Non, assurément, à cause de l'acte en lui-même, il estimait que Norbert méritait, et au-delà, le châtiment qu'il lui avait infligé, mais en raison des conséquences possibles, sinon probables.

Les considérations qui avaient frappé Dauman, l'apôtre du Code, se présentaient à son esprit comme autant de cuisants remords.

Il apercevait tous les éléments d'une plainte au parquet. Quels en seraient les résultats? Oh! il ne s'abusait pas. Il savait que pour beaucoup de gens sa façon de vivre présentait un caractère très accusé de monomanie.

Le tribunal une fois saisi de l'affaire ne lui enlèverait-il pas toute autorité sur son fils? C'était à supposer. Qui sait? on lui contesterait peut-être jusqu'à l'exercice de son influence morale.

L'idée de recourir à la justice ne viendrait pas à Norbert, pensait-il; mais manquait-il de complaisants pour la lui souffler?

Toutes ces réflexions enflammaient sa colère, mais lui démontraient en même temps l'absolue nécessité de dissimuler, d'agir désormais avec une prudence extrême.

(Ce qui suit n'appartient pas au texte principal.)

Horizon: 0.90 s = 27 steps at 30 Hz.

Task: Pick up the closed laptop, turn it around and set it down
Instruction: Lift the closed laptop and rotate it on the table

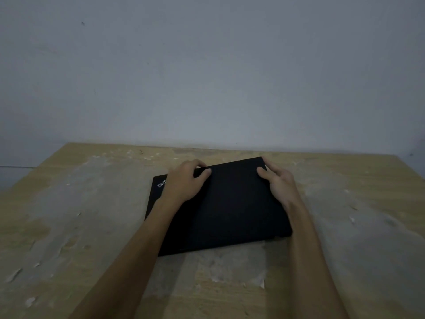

Il ne renonçait pas à ses vues sur Mlle de Puymandour non, il eût renoncé à la vie plutôt; mais il se résignait, pour atteindre son but, à substituer la ruse à la violence.

L'important, le difficile aussi, était de ramener Norbert. Consentirait-il à revenir sous le toit paternel?

Il ne serait pas fort malaisé ensuite de l'amadouer et de lui faire oublier, à force de cajoleries, l'odieuse scène.